Scheinheilig findet diese Argumentation die Anwohnergruppe am Lausitzer Platz: „Stimmt dies, dann bedeuten zwei Center statt einem Center: Der Einzelhandel im südöstlichen Kreuzberg stirbt doppelt so schnell“, machen die Anwohner nun gegen das Botag- Center mobil. Doch nicht nur sie sind vom Botag-Vorhaben an der Cuvrystraße Ecke Schlesische Straße überrumpelt worden. Auch der Kreuzberger Bürgermeister Franz Schulz ist vom Eiltempo, mit dem der von der Botag versprochene Aufschwung vollzogen werden soll, überrascht.

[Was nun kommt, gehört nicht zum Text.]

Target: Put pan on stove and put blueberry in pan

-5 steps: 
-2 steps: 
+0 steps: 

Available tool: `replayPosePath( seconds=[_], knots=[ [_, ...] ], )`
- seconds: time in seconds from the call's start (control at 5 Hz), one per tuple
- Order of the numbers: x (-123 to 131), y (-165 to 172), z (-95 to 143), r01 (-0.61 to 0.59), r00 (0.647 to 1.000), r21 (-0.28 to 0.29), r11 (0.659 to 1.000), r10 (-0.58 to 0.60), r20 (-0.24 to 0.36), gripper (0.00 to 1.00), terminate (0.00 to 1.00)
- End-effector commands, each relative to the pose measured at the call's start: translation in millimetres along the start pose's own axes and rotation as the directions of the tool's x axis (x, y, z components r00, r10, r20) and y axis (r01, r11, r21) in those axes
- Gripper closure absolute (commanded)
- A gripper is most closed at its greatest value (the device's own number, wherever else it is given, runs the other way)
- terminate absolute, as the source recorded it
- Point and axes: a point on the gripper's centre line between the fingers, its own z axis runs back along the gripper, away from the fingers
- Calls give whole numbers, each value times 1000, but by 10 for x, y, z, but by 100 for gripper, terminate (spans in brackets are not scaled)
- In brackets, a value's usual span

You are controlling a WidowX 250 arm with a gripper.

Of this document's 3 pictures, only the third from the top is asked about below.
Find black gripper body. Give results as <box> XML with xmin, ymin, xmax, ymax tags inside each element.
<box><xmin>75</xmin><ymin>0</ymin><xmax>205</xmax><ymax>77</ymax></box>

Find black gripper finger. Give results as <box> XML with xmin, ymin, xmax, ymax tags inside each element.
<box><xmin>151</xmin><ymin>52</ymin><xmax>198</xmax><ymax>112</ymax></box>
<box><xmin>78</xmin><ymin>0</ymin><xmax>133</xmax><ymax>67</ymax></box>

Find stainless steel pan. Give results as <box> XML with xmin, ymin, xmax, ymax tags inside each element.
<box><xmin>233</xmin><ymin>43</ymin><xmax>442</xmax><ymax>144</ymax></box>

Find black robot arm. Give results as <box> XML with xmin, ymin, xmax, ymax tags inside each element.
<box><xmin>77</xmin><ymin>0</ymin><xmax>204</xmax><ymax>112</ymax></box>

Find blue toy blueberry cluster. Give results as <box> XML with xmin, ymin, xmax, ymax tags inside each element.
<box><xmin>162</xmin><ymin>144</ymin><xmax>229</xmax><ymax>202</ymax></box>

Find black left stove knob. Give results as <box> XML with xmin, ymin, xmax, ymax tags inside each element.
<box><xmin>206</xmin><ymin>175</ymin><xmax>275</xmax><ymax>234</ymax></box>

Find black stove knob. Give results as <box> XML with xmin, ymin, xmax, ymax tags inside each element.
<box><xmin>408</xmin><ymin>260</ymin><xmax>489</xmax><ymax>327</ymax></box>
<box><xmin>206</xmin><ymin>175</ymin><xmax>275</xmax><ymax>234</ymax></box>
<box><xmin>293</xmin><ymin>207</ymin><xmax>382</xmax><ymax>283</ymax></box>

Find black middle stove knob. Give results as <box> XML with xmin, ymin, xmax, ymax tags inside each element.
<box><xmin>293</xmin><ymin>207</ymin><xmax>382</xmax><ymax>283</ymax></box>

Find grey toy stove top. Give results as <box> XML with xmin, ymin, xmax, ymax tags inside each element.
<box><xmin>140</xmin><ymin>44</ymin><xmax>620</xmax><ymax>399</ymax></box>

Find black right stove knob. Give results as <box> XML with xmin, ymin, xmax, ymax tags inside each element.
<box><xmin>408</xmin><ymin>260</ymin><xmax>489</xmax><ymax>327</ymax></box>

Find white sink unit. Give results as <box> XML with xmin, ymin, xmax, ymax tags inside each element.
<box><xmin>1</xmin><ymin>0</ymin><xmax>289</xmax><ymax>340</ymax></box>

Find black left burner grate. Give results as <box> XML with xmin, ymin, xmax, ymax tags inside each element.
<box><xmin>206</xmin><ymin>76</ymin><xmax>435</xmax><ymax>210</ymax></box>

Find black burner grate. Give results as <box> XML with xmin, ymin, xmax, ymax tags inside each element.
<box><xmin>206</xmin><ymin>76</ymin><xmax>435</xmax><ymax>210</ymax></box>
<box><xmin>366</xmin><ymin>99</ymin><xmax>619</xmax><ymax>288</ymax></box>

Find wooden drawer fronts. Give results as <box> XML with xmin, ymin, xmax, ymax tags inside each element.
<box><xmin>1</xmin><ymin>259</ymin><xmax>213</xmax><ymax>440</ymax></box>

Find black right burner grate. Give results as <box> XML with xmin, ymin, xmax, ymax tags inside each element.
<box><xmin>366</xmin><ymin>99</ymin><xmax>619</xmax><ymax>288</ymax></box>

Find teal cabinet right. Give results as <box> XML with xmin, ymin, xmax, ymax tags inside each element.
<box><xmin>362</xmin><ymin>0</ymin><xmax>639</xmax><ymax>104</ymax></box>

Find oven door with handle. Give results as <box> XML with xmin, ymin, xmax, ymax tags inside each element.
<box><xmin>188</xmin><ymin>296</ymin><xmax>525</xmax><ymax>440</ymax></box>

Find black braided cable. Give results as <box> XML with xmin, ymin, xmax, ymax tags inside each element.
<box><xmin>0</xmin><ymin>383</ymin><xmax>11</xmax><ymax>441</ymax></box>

Am 24. September hatten SPD und CDU die Bündnisgrünen in der Bezirksverordnetenversammlung überstimmt und dem Kreuzberger Bezirksamt den Auftrag erteilt, einen Vorhaben- und Erschließungsplan für das umstrittene Center auf den Weg zu bringen. „Ein solches Verfahren ist im Vergleich zum herkömmlichen Bebauungsplanverfahren nicht nur schneller, sondern schränkt auch die Bürgerbeteiligung vor Ort erheblich ein“, ärgert sich Franz Schulz, der im Falle eines tatsächlichen Baus den „Todesstoß für die Nahversorgung“ fürchtet. Statt dessen plädiert der bündnisgrüne Bürgermeister weiterhin für ein Technologiezentrum. „Wir brauchen hier an der Spree gewerbliche Arbeitsplätze.“

Doch die sind mit der Botag nicht mehr zu haben. Der Grund: Die Gesellschaft hat sich in Berlin mit ihren Fondsfinanzierungen gehörig verspekuliert. So wurde nicht nur der ursprüngliche Plan des Technologiezentrums mangels Kapitalanleger aufgegeben. Auch das von der Botag auf der anderen Seite der Spree geplante Internationale Designzentrum (IDZ) im ehemaligen Kühlhaus des Osthafens ist geplatzt. „Nunmehr“, so heißt es im Geschäftsbericht 1996 der Botag, „sollen die Flächen an 70 bis 80 Fachhändler vermietet werden, die unter dem Thema ,Wohnen und Arbeiten‘ dem Endverbraucher ihre Waren anbieten.“ Trotzdem waren laut Geschäftsbericht 1996 vom urspünglich anvisierten Investitionsvolumen in Friedrichshain in Höhe von 211 Millionen Mark erst 80 Millionen durch Anleger gezeichnet.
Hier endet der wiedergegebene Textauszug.